Lawrence Today magazine, Spring 2005
Beginning with students enrolling for the 2006-07 academic year, Lawrence University
will no longer require students to submit the ACT or SAT for admission consideration.
With this decision, Lawrence becomes the only liberal arts college in Wisconsin
and the first member of the Associated Colleges of the Midwest to adopt a test-optional
approach.
“Lawrence has traditionally enrolled students who rank among the nation’s
highest in standardized test scores, but the quality of a student’s high
school curriculum and the performance within that curriculum are really the
best predictors of academic success at Lawrence,” says Steven Syverson,
dean of admissions and financial aid. “Even the testing agencies acknowledge
that the tests add only marginally to the prediction of success in college.”
Critics contend that standardized tests (of all sorts) place pressure on high
school teachers to “teach to the test,” rather than offering a
more appropriate curriculum. In the case of the ACT and SAT, they also tend
to disadvantage minorities, rural students, and those who are unable to afford
the cost of test preparation services.
“In that context — and with the new writing segments for both the
SAT and ACT further raising the level of confusion, angst, and expense already
associated with the tests — we’ve decided to say ‘enough
already’ when it comes to the preoccupation with standardized testing,” he
says.
“We’re seeing the expansion of a billion-dollar industry devoted
to test preparation and coaching, all as a result of this disproportionate
emphasis
on standardized tests,” says Syverson, who has directed admissions operations
at Lawrence since 1983.
“Comprehensive test-preparation services can cost upward of $1,000 for
classes and materials, thereby disenfranchising students from less-privileged
backgrounds,” observes
Syverson. “In my mind, that runs counter to higher education’s
traditional mission to enhance socioeconomic mobility in America.”
In implementing a test-optional admission policy, Lawrence joins a number of
other highly selective colleges across the nation that have made similar decisions.
Among its peer nationally ranked liberal arts colleges, Bates, Bowdoin, Dickinson,
Franklin and Marshall, Hampshire, Lewis and Clark, Mount Holyoke, and Pitzer
have all adopted test-optional admission policies.

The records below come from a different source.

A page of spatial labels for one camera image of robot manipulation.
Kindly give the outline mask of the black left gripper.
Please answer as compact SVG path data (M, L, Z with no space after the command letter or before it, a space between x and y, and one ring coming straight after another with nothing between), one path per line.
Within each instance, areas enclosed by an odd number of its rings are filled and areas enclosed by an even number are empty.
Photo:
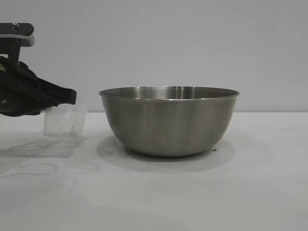
M29 69L28 65L19 61L19 57L9 54L0 56L0 113L4 116L37 116L41 113L36 97L29 96L23 91L39 90L57 101L57 105L75 105L77 92L45 81Z

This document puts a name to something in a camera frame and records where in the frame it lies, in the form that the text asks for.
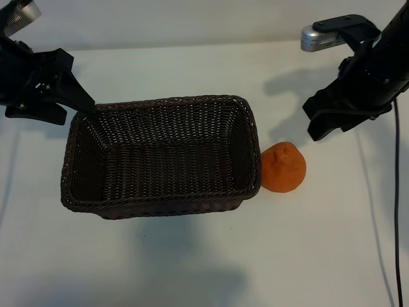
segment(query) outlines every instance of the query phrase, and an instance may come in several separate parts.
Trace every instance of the wicker basket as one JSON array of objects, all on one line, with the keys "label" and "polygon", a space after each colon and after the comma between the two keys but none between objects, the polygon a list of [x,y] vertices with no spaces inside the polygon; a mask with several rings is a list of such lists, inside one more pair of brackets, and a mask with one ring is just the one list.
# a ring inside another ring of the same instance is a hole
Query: wicker basket
[{"label": "wicker basket", "polygon": [[246,100],[200,96],[97,105],[72,120],[61,201],[105,219],[236,209],[261,159]]}]

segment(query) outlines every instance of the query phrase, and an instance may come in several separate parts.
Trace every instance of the orange object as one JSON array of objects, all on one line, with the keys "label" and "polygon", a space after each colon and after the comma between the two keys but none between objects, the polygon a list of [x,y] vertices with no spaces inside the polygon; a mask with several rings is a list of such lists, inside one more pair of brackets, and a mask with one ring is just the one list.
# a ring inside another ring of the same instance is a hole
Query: orange object
[{"label": "orange object", "polygon": [[307,164],[298,149],[289,142],[275,144],[261,154],[261,184],[266,189],[286,193],[304,180]]}]

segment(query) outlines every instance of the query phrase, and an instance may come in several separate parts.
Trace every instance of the cable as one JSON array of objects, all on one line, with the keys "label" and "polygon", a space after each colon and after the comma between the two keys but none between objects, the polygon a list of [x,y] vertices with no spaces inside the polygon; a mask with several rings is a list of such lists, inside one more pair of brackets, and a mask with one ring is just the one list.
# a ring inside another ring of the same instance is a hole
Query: cable
[{"label": "cable", "polygon": [[395,268],[397,295],[399,297],[399,307],[403,307],[401,269],[399,268],[399,109],[397,100],[394,100],[395,120],[396,120],[396,146],[395,146]]}]

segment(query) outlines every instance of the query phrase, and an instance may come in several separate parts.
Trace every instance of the basket rim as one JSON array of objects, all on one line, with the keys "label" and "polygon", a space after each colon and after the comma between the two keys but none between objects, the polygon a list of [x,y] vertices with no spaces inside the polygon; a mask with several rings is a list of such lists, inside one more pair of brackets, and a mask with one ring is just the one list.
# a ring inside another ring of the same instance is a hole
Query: basket rim
[{"label": "basket rim", "polygon": [[200,98],[198,104],[204,104],[206,102],[203,99],[209,101],[226,100],[229,99],[239,106],[242,111],[247,113],[248,124],[250,129],[247,129],[247,137],[249,138],[250,144],[252,145],[252,155],[251,163],[251,184],[249,184],[245,189],[232,190],[232,191],[220,191],[220,192],[200,192],[200,193],[187,193],[187,194],[164,194],[158,196],[136,196],[131,198],[119,198],[114,200],[95,200],[95,201],[84,201],[77,200],[74,198],[71,191],[71,181],[73,177],[68,177],[67,174],[71,173],[73,170],[73,157],[76,151],[78,130],[80,128],[81,121],[87,117],[85,114],[77,113],[70,126],[70,132],[68,135],[68,140],[66,144],[66,152],[64,158],[64,166],[61,174],[61,202],[66,205],[66,207],[81,208],[90,207],[98,205],[118,205],[118,204],[129,204],[130,201],[233,201],[233,200],[247,200],[252,198],[257,194],[261,187],[261,153],[258,143],[258,134],[256,128],[256,122],[254,120],[254,115],[250,109],[249,103],[242,97],[236,95],[203,95],[203,96],[193,96],[193,97],[173,97],[173,98],[162,98],[154,100],[144,100],[144,101],[133,101],[133,102],[121,102],[121,103],[111,103],[111,104],[97,104],[96,110],[101,111],[104,109],[118,109],[125,110],[130,107],[142,108],[142,107],[155,107],[158,106],[175,106],[177,104],[191,104],[195,99]]}]

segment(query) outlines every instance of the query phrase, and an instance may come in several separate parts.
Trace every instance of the brown wicker basket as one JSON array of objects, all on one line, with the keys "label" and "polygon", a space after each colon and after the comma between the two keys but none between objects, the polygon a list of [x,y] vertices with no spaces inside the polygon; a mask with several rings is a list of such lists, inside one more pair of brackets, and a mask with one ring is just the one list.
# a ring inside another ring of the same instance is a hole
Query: brown wicker basket
[{"label": "brown wicker basket", "polygon": [[261,158],[246,100],[200,96],[97,105],[72,120],[61,201],[105,219],[236,209]]}]

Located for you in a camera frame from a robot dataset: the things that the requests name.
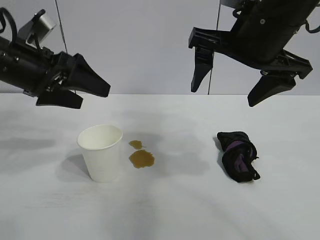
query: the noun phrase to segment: paper cup
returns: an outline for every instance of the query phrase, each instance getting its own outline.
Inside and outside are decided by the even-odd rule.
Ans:
[[[78,136],[77,143],[93,181],[108,183],[118,176],[122,136],[121,129],[112,125],[92,126]]]

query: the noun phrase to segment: crumpled fabric
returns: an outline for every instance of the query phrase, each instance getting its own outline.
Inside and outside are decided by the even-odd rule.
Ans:
[[[253,160],[258,159],[257,149],[248,135],[242,131],[219,132],[217,138],[224,151],[222,164],[227,174],[238,183],[260,179],[253,168]]]

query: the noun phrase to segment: spill
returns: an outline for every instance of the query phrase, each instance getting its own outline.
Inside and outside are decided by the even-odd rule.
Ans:
[[[134,152],[129,157],[129,159],[136,169],[151,167],[155,164],[155,157],[151,152],[148,152],[146,150],[139,150]]]
[[[133,140],[133,141],[129,142],[129,145],[134,147],[134,149],[136,149],[136,150],[140,150],[143,148],[142,142],[138,141],[138,140]]]

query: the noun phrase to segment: white table
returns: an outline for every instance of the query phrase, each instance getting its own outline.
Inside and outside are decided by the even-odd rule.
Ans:
[[[84,95],[81,110],[0,95],[1,240],[308,240],[319,235],[320,97]],[[90,180],[76,144],[124,131],[117,180]],[[238,184],[213,137],[244,131],[261,179]],[[128,160],[141,140],[155,165]]]

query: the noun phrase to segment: cable
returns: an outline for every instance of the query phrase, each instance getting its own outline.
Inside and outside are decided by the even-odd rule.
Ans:
[[[314,30],[310,30],[310,25],[309,25],[309,22],[306,20],[305,21],[305,29],[308,33],[310,34],[316,34],[316,33],[319,33],[320,32],[320,26],[318,26],[316,29]]]
[[[55,0],[55,7],[56,7],[56,11],[58,13],[59,26],[60,26],[60,32],[61,32],[61,36],[62,36],[62,41],[63,41],[63,44],[64,44],[64,49],[65,49],[65,52],[68,53],[67,43],[66,43],[66,39],[65,39],[64,29],[62,27],[62,21],[61,21],[61,17],[60,17],[60,12],[59,12],[59,8],[58,8],[57,0]]]
[[[218,28],[219,28],[220,12],[221,12],[221,3],[219,4],[218,18],[216,20],[216,28],[215,28],[215,30],[217,30],[217,31],[218,31]],[[213,54],[212,54],[212,68],[211,68],[211,71],[210,71],[210,78],[209,78],[208,95],[210,95],[210,90],[211,90],[211,81],[212,81],[212,72],[213,72],[213,69],[214,69],[214,60],[215,60],[215,53],[213,52]]]
[[[42,52],[42,49],[40,47],[38,35],[36,33],[34,33],[33,34],[33,38],[34,38],[36,50],[37,50],[41,60],[44,62],[45,65],[47,65],[47,67],[49,67],[50,64],[49,64],[48,60],[45,58],[45,56],[44,56],[44,54]]]
[[[14,18],[12,17],[11,13],[7,9],[5,9],[4,7],[0,7],[0,23],[2,25],[2,29],[0,29],[0,34],[2,34],[5,31],[6,26],[7,26],[5,17],[8,20],[9,25],[11,27],[11,32],[12,32],[11,42],[15,43],[17,40],[17,35],[18,35],[16,22],[15,22]]]
[[[243,7],[236,8],[235,10],[233,10],[232,15],[236,19],[238,19],[240,17],[240,14],[238,14],[238,12],[241,12],[243,9],[244,9]]]

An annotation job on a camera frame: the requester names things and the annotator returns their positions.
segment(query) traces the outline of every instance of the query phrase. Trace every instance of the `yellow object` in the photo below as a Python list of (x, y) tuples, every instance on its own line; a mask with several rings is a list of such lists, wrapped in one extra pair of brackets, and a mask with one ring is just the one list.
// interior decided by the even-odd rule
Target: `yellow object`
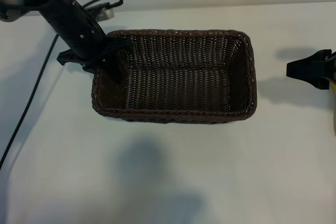
[(335, 95), (335, 97), (336, 97), (336, 85), (333, 84), (333, 83), (330, 83), (330, 84), (331, 84), (331, 86), (332, 86), (332, 89), (334, 90), (334, 95)]

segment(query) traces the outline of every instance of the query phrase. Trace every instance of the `woven texture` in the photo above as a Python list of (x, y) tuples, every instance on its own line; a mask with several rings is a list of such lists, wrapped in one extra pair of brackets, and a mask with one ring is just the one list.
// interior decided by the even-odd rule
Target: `woven texture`
[(133, 51), (119, 52), (121, 83), (98, 69), (92, 104), (127, 121), (225, 123), (252, 116), (257, 106), (253, 49), (233, 30), (120, 30)]

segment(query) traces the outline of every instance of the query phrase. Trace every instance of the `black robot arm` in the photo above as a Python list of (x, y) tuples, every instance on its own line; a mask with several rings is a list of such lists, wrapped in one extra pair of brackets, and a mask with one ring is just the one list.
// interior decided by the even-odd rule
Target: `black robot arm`
[(62, 65), (76, 62), (88, 72), (102, 68), (120, 80), (117, 53), (131, 50), (130, 41), (107, 38), (96, 19), (75, 0), (0, 0), (0, 19), (5, 22), (31, 10), (39, 11), (69, 45), (70, 50), (58, 57)]

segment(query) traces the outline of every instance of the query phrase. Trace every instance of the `brown wicker basket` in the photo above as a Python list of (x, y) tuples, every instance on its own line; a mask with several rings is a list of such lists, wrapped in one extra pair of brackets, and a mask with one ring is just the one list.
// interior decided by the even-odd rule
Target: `brown wicker basket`
[(103, 70), (93, 80), (101, 115), (156, 123), (244, 120), (257, 106), (253, 49), (233, 30), (120, 30), (133, 52), (121, 51), (122, 81)]

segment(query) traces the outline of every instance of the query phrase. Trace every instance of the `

A 20-year study conducted by Bates
College and released last fall adds credence
to the argument that standardized test scores are not necessary to be able
to predict academic success in college. In its study on the effects of its
own test-optional admission policy, in place since 1984, Bates found that there
were no significant differences in academic performance or graduation rates
between those who had submitted SAT or ACT scores and those who elected not
to submit test results.
While students will still have the option of submitting standardized test scores,
Syverson says that Lawrence’s admissions officers will, as in the past,
place greater emphasis on a careful review of each individual applicant’s
high school record, extracurricular involvement, writing sample, and recommendations
when weighing a student’s application for admission.
“We strongly believe that our comprehensive review process allows us
to identify the kind of great kids we want at Lawrence, regardless of whether
or not they
submit standardized test scores,” says Syverson.
“Students who feel their high school record is strong enough to merit
admission without standardized test scores need not submit them. Ultimately,
their choice
of courses and record of achievement over four years of high school provide
a better indication of their ability to thrive at Lawrence than do the results
of a three-hour test taken on some Saturday morning.”